# Best (or not terrible) places to sell beats (or hip-hop instrumentals)?



## TomNoyd (Aug 29, 2015)

Hello all,

If there's a thread that already covers this, my apologies (I couldn't find anything right off the bat).

For those of you who sell (or lease) beats as an additional source of income, what would you consider to be the better, more successful websites (that don't waste your time or money)?

My initial web searching is proving to be surprisingly difficult as you have to determine which places are legitimately good, what's mediocre, and what's just scammy, spammy trash (which I found a lot of). Here are some places I thought would be worth considering however I'm hesitant to pursue them for a small variety of reasons:

-Annodominination.com
-Shadowville.com

I noticed these two get mentioned as the more high end, reputable beat selling/leasing sites from my quick Googling. However, you (apparently) can only join them if you're invited so I'm not sure a sort of "cold call" email featuring your best work would get anywhere with them, regardless of how professional you may come across with your presentation and interaction. 

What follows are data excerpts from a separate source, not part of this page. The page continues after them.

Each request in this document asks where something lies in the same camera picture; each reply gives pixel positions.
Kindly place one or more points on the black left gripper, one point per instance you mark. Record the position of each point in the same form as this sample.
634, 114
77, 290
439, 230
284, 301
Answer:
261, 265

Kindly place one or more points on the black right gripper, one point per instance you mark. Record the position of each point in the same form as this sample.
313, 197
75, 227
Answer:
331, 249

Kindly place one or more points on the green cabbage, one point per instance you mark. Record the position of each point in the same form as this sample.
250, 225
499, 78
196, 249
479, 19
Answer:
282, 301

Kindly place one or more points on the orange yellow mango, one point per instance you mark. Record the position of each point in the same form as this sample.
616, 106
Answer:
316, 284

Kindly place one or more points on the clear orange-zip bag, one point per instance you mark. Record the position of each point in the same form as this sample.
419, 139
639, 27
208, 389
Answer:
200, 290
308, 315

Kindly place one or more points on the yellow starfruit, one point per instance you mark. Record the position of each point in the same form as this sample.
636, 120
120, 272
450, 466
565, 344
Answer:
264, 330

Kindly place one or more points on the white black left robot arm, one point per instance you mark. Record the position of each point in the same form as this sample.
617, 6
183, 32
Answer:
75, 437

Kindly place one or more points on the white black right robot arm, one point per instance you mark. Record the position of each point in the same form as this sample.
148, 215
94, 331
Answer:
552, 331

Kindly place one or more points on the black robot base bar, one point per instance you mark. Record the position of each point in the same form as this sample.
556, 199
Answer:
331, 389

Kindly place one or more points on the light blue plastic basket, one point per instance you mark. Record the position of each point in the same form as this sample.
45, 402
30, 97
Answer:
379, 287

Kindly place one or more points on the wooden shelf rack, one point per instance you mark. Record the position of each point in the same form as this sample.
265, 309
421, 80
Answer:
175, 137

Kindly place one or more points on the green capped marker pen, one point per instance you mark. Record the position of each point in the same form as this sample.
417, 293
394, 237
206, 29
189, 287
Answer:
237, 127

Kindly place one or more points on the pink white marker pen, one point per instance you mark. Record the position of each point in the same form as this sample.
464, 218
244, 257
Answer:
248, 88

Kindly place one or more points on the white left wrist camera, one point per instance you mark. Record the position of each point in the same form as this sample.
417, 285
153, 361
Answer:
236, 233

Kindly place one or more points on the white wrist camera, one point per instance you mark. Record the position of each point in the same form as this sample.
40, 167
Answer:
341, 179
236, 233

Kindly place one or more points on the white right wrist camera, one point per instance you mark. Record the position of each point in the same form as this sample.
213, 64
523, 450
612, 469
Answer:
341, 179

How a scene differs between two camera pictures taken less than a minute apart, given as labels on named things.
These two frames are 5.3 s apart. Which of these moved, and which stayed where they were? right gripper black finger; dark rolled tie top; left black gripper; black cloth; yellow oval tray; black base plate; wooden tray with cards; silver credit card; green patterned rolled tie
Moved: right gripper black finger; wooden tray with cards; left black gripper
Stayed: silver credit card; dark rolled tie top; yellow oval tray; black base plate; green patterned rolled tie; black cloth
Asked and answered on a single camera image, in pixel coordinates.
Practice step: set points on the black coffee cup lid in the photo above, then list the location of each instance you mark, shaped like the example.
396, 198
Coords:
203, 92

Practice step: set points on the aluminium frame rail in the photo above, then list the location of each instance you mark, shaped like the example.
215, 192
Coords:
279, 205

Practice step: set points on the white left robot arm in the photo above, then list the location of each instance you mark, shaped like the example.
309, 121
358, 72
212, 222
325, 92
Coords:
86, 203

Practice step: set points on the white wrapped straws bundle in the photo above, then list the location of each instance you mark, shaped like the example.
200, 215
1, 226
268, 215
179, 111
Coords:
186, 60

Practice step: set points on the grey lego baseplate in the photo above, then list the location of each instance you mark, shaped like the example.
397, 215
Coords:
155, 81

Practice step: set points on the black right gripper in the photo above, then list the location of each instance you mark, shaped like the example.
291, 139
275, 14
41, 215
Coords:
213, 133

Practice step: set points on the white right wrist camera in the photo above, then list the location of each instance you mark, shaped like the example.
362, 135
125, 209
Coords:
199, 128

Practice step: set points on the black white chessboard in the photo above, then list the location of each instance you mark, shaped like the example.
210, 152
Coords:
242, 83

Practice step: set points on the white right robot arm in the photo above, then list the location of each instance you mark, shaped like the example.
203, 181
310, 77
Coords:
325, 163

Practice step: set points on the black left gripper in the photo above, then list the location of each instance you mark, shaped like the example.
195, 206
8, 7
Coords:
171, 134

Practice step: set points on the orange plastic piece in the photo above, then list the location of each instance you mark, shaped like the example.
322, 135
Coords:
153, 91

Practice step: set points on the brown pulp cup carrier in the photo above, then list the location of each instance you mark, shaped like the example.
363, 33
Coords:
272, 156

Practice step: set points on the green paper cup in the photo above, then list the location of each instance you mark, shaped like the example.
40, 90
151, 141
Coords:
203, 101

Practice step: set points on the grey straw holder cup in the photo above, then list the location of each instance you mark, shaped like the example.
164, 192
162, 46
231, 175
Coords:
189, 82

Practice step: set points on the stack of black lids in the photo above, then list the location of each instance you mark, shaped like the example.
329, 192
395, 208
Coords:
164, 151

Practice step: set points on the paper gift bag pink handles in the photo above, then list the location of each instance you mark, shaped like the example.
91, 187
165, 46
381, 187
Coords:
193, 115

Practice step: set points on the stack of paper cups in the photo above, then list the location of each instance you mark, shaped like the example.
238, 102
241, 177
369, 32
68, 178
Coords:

Also, I get the impression that you would have to crank out a lot of material to stay with them as the same producers upload new tracks several times a week. Probably not the best place for the casual hobbyist who can only offer a moderately good track once every two weeks to a month. Then again, I'm just guessing.

Then there are these sites:

-Beatstars.com
-myflashstore.com

Again, it seems whenever I see an article listing the best places to sell rap instrumentals, these two normally get mentioned. However, they seem to be intended to merely be used as another platform to sell beats in addition to your website, Soundclick profile or what have you - not like, for example, the better music libraries where they have at least some quality control and returning customers/clients. Don't get me wrong, I'm sure they're great tools (as they're intended to be) but the marketing's solely on you. They seem like more like a fancier Bandcamp than they are a music library. Again, just my initial impressions.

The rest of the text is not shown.